* **TASK TO CARRY OUT**:
Extract exactly those lines that lie between the start of the material and the line with "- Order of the", including both boundary lines and no others.

* **AVAILABLE DATA**:
::::
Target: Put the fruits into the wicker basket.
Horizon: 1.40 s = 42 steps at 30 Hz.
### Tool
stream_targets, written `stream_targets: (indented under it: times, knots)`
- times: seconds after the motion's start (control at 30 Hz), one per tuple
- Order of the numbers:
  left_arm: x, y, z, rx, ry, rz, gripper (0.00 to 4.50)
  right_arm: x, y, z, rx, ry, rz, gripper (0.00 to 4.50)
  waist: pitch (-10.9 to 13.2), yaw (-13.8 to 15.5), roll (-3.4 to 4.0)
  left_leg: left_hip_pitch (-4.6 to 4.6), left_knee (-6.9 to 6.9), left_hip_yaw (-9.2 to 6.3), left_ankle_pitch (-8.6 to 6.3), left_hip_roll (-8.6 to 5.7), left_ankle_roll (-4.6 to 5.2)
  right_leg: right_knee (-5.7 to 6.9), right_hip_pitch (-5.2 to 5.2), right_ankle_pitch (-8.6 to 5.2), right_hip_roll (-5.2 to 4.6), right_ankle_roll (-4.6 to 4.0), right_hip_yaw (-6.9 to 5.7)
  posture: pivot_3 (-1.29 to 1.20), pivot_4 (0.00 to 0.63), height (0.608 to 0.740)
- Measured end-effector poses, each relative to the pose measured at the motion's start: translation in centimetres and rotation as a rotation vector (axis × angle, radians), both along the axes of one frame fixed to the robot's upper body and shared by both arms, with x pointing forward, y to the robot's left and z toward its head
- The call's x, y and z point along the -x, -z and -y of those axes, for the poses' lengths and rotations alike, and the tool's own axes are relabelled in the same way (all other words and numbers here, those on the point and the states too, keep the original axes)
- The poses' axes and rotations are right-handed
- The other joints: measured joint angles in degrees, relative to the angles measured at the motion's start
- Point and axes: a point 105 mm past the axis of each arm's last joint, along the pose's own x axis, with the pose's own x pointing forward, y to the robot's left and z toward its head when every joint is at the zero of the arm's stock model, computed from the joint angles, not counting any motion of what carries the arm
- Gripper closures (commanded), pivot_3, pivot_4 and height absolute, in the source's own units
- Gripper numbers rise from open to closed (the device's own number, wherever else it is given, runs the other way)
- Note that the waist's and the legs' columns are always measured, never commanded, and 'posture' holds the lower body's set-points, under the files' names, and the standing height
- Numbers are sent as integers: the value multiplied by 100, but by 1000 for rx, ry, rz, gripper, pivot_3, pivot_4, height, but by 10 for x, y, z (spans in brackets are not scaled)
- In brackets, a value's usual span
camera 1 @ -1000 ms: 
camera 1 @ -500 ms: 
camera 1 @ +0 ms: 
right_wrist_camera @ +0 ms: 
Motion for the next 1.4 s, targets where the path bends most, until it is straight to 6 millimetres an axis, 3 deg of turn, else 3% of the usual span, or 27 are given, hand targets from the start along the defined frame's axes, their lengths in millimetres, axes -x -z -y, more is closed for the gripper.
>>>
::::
* **RESPONSE**:
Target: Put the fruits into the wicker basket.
Horizon: 1.40 s = 42 steps at 30 Hz.
### Tool
stream_targets, written `stream_targets: (indented under it: times, knots)`
- times: seconds after the motion's start (control at 30 Hz), one per tuple
- Order of the numbers:

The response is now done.